Some people who’ve had an “implantable cardioverter defibrillator” (ICD) placed inside their bodies can experience more than just a positive physical effect. It can actually cause high levels of anxiety and fear in certain patients. To understand why, you must first have an idea of how this device works.

 An ICD is placed surgically inside a patient who has heart- rhythm problems, with a wire leading to the heart. Battery- powered, it monitors your heartbeat and, if the rhythm is too fast or irregular, the device sends an electric shock to the organ. This stimulates the heart back into a normal rhythm. An ICD can feel like being kicked in the chest, while a mild pulse might not even be detectable.

 Because of the nature of this device, certain ICD patients have a whole lot of worries to contend with. Some worry that vigorous activity will trigger the device, while others are concerned that an ICD jolt might injure another person in close proximity, or even just draw attention to them in social situations.

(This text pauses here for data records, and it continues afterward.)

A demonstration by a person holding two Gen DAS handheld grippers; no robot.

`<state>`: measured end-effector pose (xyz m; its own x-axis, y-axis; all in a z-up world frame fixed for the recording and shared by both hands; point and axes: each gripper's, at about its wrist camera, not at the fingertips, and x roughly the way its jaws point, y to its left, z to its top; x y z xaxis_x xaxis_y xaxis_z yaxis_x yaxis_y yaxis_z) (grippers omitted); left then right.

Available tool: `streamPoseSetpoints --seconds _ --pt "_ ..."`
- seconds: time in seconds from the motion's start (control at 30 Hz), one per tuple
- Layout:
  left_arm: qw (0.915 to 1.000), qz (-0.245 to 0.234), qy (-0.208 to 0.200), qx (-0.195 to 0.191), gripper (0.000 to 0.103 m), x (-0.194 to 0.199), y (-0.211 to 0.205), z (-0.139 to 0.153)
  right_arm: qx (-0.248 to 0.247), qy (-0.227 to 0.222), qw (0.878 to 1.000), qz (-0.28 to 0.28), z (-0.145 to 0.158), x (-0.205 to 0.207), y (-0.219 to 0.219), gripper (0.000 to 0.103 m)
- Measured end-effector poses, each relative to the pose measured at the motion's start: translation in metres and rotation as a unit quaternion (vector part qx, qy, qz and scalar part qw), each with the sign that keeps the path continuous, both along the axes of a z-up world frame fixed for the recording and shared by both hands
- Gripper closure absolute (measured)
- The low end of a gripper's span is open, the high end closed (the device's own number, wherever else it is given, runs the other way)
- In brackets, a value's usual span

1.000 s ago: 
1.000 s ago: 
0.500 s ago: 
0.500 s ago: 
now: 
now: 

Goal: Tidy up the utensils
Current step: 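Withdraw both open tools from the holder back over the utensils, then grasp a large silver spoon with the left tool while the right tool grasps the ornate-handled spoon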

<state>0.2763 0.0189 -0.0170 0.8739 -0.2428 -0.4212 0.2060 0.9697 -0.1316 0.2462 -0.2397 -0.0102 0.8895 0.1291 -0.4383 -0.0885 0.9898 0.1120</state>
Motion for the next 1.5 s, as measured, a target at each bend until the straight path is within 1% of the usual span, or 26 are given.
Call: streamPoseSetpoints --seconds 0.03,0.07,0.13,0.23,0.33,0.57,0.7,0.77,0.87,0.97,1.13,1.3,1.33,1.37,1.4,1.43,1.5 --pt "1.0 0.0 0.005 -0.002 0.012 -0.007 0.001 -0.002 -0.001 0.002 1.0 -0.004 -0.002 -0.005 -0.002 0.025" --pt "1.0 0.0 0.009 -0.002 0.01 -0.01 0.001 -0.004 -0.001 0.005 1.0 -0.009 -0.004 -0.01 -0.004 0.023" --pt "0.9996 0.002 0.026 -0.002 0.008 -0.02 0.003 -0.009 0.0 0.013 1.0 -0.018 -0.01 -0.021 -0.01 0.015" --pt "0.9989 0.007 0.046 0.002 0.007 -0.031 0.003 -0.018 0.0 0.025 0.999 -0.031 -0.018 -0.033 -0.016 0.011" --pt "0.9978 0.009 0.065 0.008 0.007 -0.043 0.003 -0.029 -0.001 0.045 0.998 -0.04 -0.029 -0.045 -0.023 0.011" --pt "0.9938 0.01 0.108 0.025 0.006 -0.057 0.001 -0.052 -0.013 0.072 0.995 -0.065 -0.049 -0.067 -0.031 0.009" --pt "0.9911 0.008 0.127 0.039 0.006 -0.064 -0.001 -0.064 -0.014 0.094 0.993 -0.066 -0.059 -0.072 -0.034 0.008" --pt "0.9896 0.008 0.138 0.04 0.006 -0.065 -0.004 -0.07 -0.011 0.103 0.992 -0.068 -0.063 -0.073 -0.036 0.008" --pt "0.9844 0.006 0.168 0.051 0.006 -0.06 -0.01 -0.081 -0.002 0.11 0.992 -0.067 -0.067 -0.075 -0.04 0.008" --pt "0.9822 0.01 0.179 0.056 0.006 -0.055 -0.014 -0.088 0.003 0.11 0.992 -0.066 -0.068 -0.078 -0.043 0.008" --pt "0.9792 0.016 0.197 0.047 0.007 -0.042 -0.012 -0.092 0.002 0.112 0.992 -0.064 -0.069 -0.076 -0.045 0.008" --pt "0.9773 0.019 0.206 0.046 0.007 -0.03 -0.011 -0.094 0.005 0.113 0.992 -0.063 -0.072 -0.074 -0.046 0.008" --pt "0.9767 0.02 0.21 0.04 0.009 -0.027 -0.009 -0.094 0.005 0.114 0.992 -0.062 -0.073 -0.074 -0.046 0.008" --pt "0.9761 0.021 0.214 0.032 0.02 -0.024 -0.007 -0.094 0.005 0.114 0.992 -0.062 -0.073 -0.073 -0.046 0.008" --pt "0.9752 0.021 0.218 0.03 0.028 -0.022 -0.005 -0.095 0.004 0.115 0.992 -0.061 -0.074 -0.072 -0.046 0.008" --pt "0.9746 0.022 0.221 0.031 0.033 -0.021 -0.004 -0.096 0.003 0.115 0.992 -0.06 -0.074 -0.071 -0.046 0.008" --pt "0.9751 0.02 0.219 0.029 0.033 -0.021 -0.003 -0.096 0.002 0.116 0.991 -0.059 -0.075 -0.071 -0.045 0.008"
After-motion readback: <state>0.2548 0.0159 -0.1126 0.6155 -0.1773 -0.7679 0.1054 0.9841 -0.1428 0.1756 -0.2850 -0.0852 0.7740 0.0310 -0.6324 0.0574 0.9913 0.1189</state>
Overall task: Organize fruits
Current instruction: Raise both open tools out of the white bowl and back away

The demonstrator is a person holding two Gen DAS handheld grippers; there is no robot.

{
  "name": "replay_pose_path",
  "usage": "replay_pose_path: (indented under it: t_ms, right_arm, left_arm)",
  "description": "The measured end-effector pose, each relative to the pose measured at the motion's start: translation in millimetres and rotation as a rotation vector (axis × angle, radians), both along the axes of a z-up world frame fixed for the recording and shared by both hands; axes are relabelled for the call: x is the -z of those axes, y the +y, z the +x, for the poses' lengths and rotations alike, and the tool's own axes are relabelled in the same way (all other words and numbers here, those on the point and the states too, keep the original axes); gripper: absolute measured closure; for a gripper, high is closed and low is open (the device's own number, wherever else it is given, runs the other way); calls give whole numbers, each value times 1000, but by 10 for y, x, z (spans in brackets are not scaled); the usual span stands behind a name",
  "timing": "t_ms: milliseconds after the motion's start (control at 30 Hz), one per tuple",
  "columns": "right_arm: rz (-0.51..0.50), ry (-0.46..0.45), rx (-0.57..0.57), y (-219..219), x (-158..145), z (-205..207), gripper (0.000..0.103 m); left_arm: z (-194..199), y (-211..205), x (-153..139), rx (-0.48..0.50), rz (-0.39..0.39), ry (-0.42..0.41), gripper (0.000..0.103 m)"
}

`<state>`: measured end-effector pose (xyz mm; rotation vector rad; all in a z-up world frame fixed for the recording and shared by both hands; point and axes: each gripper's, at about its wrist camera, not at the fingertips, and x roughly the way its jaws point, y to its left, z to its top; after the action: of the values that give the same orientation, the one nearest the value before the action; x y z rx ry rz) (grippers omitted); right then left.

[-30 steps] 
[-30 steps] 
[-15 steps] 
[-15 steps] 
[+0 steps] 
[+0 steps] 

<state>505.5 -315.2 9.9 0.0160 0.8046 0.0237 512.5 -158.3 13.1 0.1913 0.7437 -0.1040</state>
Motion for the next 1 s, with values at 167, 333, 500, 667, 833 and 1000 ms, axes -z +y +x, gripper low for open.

 Some ICD patients are scared of what will occur when the gadget simply does its job — just the thought of an electrical shock is worrisome — or are anxious about what will happen if it goes off while they’re driving alone.

 To figure out which patients might need some counseling to help them deal with their fears, researchers from the University of Florida in Gainesville have developed a new assessment tool. The “Florida Shock Anxiety Scale” (FSAS) is a written questionnaire that basically has people with ICDs rate how often they have certain thoughts, such as, “I am afraid to touch others for fear that I will shock them if the ICD fires?”

 To see if it was effective, the FSAS was tested on 72 ICD patients — and it proved very reliable in determining their anxiety levels. This is a great tool that doctors can use to make sure that the ICD patients who need psychological help in dealing with their emotions after having the device implanted get it. After all, the last thing a heart patient needs is more stress and anxiety!